To plaster over Courtenay’s lackluster problem-solving, Julian sits Courtenay in a chair, aims a gun a hairsbreadth from his head, and pulls the trigger.
“What’s our story?” Courtenay asked.
“I tried to shoot you because of the malicious falsehoods I mistakenly believed you spread about my sister. I missed.”
“While I was sitting. Unsporting of you.”
The story of Julian nearly shooting Courtenay spreads, and Julian’s dishonorable actions paint Courtenay in a flattering light by comparison. (“It turned out there was nothing like getting shot at to stir up local sympathy.”) From there, Julian arranges a public apology, allowing the two men to meet in the open and lay the grounds for a friendship that would explain why, exactly, they are seen together so frequently. (For friendship reasons! They are very good friends.) Julian’s shot (duellist) and orchestration of apology (second), is allowable because of the level of intimacy he and Courtenay share. Courtenay is besotted— he would follow Julian to the ends of the earth.
Pistols or Swords?
In The Duellists, after fifteen years of fighting with Feraud, d’Hubert finally moves to end the relationship. Killing had always been on the table— there was an easy out for the pair— but neither of them could swing it. They were married to the duel— a long-distance relationship that took considerable effort on the part of Feraud (the perennial instigator) to keep alive. Add in the letters of their real-life counterparts, (the well-wishes, the assignations) and this becomes a sort of failed epistolary romance.
Further signaling the breakup and end of an era, the duellists put down their swords for the final meeting and choose pistols instead.
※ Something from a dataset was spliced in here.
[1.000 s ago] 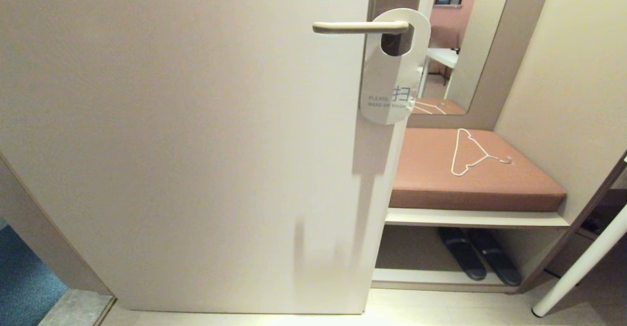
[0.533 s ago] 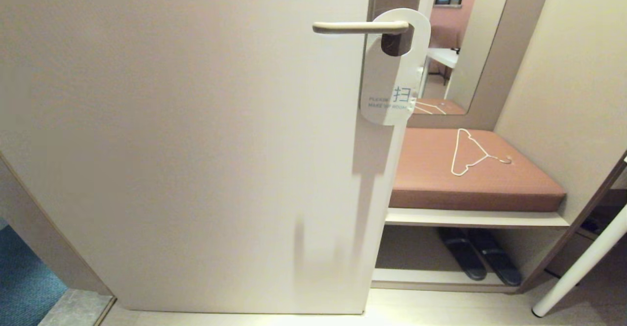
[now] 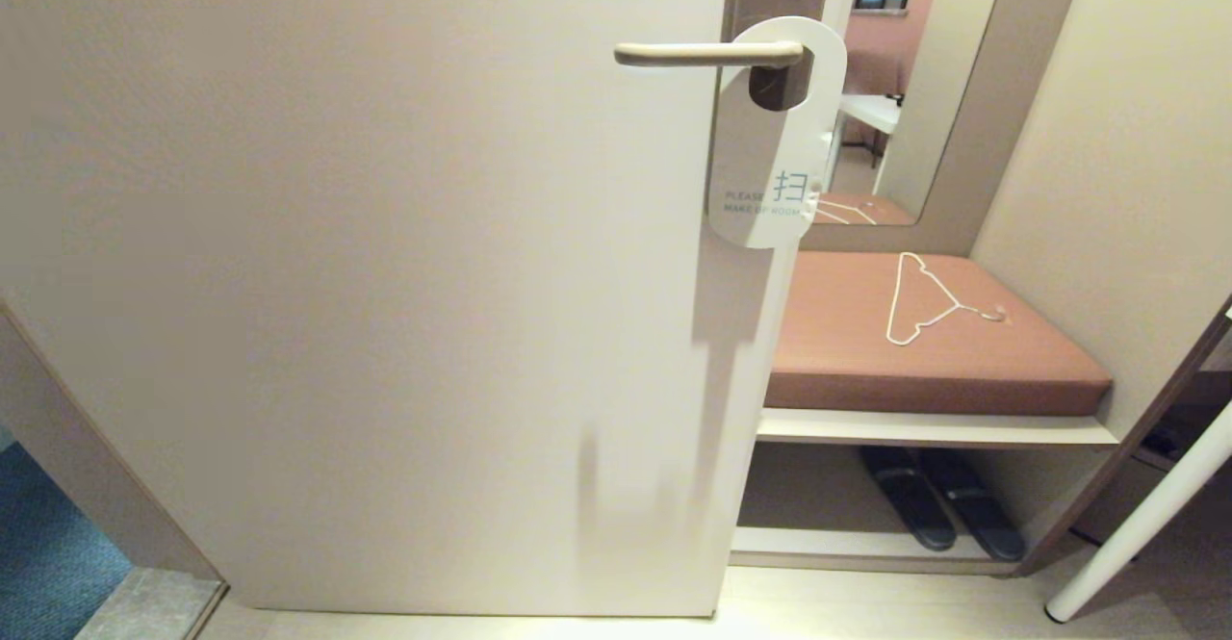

They each have two shots and, in the name of fairness, agree not to duel in the French method. (The “French method” is standing back to back, walking an agreed-upon distance, and then turning and firing simultaneously when signaled. There’s no evidence the French preferred this method over others, but as with calling condoms “French letters,” sometimes misattributing things to the French can be fun.) Because Feraud is known as a crack-shot, the men hide out in a wooded area nearby, where the cover of trees and tall grass could possibly even the odds. Feraud fires both bullets, only managing to scrape d’Hubert.
d’Hubert shoots and misses once, but he doesn’t kill Feraud with his remaining bullet. Instead, he deals their relationship a final blow: “I shall never again do what you demand of me. By every rule of single combat, your life now belongs to me. Is that not correct? I shall simply declare you dead. In all of your dealings with me, you will do me the courtesy to conduct yourself as a dead man.”
You’re dead to me. Duels are for (former) lovers.
Thanks again to Fated Mates for having me on the podcast! We covered a lot of ground, but Sarah and Jen also talked about More than a Mistress and Dangerous, respectively! Listen here.
Stunning. Fabulous. Show-Stopping.
I usually think of the heroine-interrupts-duel moment as "masculine values" (pride, dominance, phallic shaped things) being challenged/overcome by "feminine values" as embodied by the heroine. There's something subversive about the heroine defeating toxic masculinity with the Power of Love but it's mostly a heteronormative and simplistic version of the conflict. I feel like this take has really blown this thing wide open for me. I need to go reread some duels!
I'm intrigued by the switch to pistols-- ahem, the French Method-- for the final meeting in The Duellists. There's... something there, for a queer reading, right? Not sure what it is though.